**Instructions to follow:** Only the lines from the one containing "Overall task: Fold" to the end of the data should be copied, exactly and without pictures.

**Data below:**
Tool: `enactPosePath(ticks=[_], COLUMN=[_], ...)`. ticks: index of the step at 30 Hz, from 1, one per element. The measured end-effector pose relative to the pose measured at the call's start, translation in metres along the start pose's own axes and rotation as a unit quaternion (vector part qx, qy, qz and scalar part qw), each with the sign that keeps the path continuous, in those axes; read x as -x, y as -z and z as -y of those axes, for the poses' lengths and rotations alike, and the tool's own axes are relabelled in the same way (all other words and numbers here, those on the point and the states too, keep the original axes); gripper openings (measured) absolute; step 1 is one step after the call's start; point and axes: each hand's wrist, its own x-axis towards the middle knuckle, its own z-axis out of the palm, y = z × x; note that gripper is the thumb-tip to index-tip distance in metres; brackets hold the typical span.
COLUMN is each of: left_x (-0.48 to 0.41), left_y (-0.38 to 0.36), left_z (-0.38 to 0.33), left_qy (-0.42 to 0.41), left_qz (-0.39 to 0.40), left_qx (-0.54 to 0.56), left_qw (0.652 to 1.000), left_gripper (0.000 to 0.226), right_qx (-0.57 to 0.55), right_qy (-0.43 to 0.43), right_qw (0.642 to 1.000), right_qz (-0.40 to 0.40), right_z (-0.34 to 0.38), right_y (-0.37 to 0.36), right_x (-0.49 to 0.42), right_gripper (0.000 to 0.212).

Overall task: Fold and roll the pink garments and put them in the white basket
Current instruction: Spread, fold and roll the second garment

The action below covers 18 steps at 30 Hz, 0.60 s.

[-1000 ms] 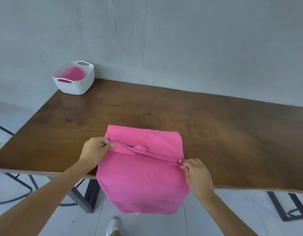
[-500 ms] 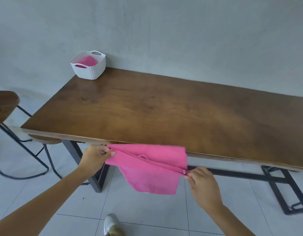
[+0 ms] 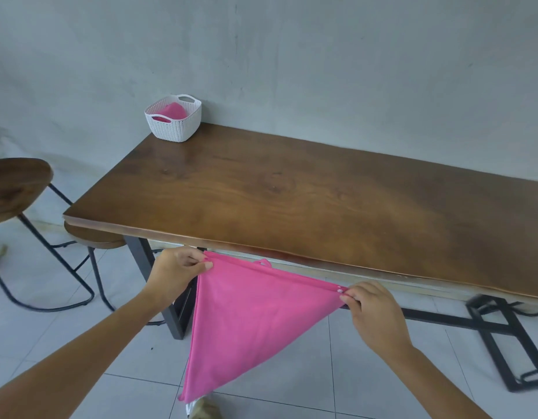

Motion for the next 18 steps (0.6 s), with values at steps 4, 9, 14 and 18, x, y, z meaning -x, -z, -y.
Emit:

**Answer to this exercise:**
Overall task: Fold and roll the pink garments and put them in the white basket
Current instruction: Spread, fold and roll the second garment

The action below covers 18 steps at 30 Hz, 0.60 s.

[-1000 ms] 
[-500 ms] 
[+0 ms] 

Motion for the next 18 steps (0.6 s), with values at steps 4, 9, 14 and 18, x, y, z meaning -x, -z, -y.
Emit:

With the answer given, the exercise is closed.